» **Exercise goal**
Copy out, exactly, the first line of the entries below and every line after it through the one containing "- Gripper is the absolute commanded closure".
[Start of section]
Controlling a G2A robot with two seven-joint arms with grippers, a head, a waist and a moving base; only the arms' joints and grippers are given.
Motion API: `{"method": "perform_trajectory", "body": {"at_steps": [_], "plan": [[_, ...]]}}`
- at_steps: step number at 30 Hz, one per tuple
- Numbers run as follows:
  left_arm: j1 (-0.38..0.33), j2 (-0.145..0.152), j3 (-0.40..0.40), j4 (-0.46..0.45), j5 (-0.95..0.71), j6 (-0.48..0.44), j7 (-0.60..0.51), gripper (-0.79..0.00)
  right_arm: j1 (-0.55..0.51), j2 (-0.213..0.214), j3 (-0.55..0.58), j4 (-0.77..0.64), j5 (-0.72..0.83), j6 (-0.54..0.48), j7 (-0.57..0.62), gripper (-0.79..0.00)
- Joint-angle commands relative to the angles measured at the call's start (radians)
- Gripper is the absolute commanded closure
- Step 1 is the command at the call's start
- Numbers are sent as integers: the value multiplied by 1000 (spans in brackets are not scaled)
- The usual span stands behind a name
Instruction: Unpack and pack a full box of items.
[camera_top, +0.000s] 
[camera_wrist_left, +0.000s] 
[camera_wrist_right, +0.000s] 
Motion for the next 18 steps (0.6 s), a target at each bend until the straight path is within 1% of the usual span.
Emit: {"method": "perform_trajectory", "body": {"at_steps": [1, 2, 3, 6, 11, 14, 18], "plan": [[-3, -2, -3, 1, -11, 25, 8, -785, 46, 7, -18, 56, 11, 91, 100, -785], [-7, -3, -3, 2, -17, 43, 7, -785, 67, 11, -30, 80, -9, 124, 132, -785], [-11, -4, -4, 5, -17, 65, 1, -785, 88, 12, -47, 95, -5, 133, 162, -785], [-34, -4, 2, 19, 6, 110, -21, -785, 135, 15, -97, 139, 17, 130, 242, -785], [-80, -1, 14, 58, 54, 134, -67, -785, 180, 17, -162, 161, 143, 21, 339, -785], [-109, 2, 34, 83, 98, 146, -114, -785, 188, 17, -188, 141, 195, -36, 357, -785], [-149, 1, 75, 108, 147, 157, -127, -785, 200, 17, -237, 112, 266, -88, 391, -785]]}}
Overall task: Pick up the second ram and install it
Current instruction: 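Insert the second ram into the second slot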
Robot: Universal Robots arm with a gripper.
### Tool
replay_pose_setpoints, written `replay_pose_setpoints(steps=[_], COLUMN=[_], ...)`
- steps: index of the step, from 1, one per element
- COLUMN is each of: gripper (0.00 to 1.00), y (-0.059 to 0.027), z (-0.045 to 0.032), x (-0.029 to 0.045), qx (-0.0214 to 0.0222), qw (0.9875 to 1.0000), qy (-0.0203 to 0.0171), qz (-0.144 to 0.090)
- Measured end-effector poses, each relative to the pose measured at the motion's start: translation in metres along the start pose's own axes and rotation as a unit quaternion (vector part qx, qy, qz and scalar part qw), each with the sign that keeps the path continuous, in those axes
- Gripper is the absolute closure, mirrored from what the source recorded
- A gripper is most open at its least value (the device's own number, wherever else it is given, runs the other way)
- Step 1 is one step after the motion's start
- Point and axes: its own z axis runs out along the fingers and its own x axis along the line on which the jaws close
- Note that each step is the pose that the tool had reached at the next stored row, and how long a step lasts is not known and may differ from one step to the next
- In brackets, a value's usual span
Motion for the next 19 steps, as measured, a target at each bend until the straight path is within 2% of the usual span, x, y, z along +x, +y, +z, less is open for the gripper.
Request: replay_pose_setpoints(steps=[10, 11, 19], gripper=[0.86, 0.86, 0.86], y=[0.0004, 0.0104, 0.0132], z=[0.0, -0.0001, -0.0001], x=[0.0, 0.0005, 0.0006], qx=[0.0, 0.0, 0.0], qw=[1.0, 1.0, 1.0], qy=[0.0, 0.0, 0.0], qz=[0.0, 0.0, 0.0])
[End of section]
» **Problem solution**
Controlling a G2A robot with two seven-joint arms with grippers, a head, a waist and a moving base; only the arms' joints and grippers are given.
Motion API: `{"method": "perform_trajectory", "body": {"at_steps": [_], "plan": [[_, ...]]}}`
- at_steps: step number at 30 Hz, one per tuple
- Numbers run as follows:
  left_arm: j1 (-0.38..0.33), j2 (-0.145..0.152), j3 (-0.40..0.40), j4 (-0.46..0.45), j5 (-0.95..0.71), j6 (-0.48..0.44), j7 (-0.60..0.51), gripper (-0.79..0.00)
  right_arm: j1 (-0.55..0.51), j2 (-0.213..0.214), j3 (-0.55..0.58), j4 (-0.77..0.64), j5 (-0.72..0.83), j6 (-0.54..0.48), j7 (-0.57..0.62), gripper (-0.79..0.00)
- Joint-angle commands relative to the angles measured at the call's start (radians)
- Gripper is the absolute commanded closure

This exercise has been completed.